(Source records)
^^^^^^^^

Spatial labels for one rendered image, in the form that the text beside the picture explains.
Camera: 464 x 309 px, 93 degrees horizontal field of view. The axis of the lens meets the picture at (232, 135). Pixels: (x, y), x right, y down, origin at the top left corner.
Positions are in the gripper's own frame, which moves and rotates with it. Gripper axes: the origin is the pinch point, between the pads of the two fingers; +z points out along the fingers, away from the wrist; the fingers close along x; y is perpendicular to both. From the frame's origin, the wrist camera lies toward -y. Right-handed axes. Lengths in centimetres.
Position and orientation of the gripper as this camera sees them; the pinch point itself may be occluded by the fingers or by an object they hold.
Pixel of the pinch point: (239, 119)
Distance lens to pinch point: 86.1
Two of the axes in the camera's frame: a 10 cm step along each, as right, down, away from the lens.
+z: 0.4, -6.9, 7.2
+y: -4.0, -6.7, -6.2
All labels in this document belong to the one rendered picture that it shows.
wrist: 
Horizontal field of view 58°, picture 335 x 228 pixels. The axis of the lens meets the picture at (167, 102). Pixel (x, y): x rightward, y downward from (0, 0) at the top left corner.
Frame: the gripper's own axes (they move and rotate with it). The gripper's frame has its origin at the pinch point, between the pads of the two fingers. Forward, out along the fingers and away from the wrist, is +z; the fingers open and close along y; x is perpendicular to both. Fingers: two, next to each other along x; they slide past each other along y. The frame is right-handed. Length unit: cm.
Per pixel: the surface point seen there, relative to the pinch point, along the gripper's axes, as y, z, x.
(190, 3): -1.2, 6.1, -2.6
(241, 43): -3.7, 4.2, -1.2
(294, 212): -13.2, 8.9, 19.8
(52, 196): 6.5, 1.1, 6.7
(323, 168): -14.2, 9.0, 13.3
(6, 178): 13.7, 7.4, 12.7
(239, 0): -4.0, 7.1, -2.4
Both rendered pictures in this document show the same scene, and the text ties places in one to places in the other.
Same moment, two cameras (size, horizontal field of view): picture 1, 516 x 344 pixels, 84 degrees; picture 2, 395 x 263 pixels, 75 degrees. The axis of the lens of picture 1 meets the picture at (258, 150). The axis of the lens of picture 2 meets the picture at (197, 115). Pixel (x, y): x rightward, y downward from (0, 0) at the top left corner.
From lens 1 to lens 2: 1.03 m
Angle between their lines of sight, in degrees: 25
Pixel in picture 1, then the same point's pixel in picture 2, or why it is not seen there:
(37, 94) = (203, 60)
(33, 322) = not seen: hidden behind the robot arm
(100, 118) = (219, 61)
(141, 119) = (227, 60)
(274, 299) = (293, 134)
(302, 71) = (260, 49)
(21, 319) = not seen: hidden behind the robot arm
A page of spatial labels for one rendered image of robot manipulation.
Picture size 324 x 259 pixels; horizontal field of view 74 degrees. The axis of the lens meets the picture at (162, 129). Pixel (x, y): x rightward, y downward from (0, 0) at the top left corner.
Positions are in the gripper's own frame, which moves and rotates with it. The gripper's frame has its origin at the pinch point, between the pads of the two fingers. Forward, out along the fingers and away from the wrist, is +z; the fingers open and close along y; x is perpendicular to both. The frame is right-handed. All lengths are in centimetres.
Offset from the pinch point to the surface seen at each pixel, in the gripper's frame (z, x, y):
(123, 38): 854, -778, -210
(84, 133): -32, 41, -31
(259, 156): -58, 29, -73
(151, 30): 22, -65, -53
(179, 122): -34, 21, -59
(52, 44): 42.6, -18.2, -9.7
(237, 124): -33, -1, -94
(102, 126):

^^^^^^^^

Output each entry precisely as given.

**Response area:**
Spatial labels for one rendered image, in the form that the text beside the picture explains.
Camera: 464 x 309 px, 93 degrees horizontal field of view. The axis of the lens meets the picture at (232, 135). Pixels: (x, y), x right, y down, origin at the top left corner.
Positions are in the gripper's own frame, which moves and rotates with it. Gripper axes: the origin is the pinch point, between the pads of the two fingers; +z points out along the fingers, away from the wrist; the fingers close along x; y is perpendicular to both. From the frame's origin, the wrist camera lies toward -y. Right-handed axes. Lengths in centimetres.
Position and orientation of the gripper as this camera sees them; the pinch point itself may be occluded by the fingers or by an object they hold.
Pixel of the pinch point: (239, 119)
Distance lens to pinch point: 86.1
Two of the axes in the camera's frame: a 10 cm step along each, as right, down, away from the lens.
+z: 0.4, -6.9, 7.2
+y: -4.0, -6.7, -6.2
All labels in this document belong to the one rendered picture that it shows.
wrist: 
Horizontal field of view 58°, picture 335 x 228 pixels. The axis of the lens meets the picture at (167, 102). Pixel (x, y): x rightward, y downward from (0, 0) at the top left corner.
Frame: the gripper's own axes (they move and rotate with it). The gripper's frame has its origin at the pinch point, between the pads of the two fingers. Forward, out along the fingers and away from the wrist, is +z; the fingers open and close along y; x is perpendicular to both. Fingers: two, next to each other along x; they slide past each other along y. The frame is right-handed. Length unit: cm.
Per pixel: the surface point seen there, relative to the pinch point, along the gripper's axes, as y, z, x.
(190, 3): -1.2, 6.1, -2.6
(241, 43): -3.7, 4.2, -1.2
(294, 212): -13.2, 8.9, 19.8
(52, 196): 6.5, 1.1, 6.7
(323, 168): -14.2, 9.0, 13.3
(6, 178): 13.7, 7.4, 12.7
(239, 0): -4.0, 7.1, -2.4
Both rendered pictures in this document show the same scene, and the text ties places in one to places in the other.
Same moment, two cameras (size, horizontal field of view): picture 1, 516 x 344 pixels, 84 degrees; picture 2, 395 x 263 pixels, 75 degrees. The axis of the lens of picture 1 meets the picture at (258, 150). The axis of the lens of picture 2 meets the picture at (197, 115). Pixel (x, y): x rightward, y downward from (0, 0) at the top left corner.
From lens 1 to lens 2: 1.03 m
Angle between their lines of sight, in degrees: 25
Pixel in picture 1, then the same point's pixel in picture 2, or why it is not seen there:
(37, 94) = (203, 60)
(33, 322) = not seen: hidden behind the robot arm
(100, 118) = (219, 61)
(141, 119) = (227, 60)
(274, 299) = (293, 134)
(302, 71) = (260, 49)
(21, 319) = not seen: hidden behind the robot arm
A page of spatial labels for one rendered image of robot manipulation.
Picture size 324 x 259 pixels; horizontal field of view 74 degrees. The axis of the lens meets the picture at (162, 129). Pixel (x, y): x rightward, y downward from (0, 0) at the top left corner.
Positions are in the gripper's own frame, which moves and rotates with it. The gripper's frame has its origin at the pinch point, between the pads of the two fingers. Forward, out along the fingers and away from the wrist, is +z; the fingers open and close along y; x is perpendicular to both. The frame is right-handed. All lengths are in centimetres.
Offset from the pinch point to the surface seen at each pixel, in the gripper's frame (z, x, y):
(123, 38): 854, -778, -210
(84, 133): -32, 41, -31
(259, 156): -58, 29, -73
(151, 30): 22, -65, -53
(179, 122): -34, 21, -59
(52, 44): 42.6, -18.2, -9.7
(237, 124): -33, -1, -94
(102, 126):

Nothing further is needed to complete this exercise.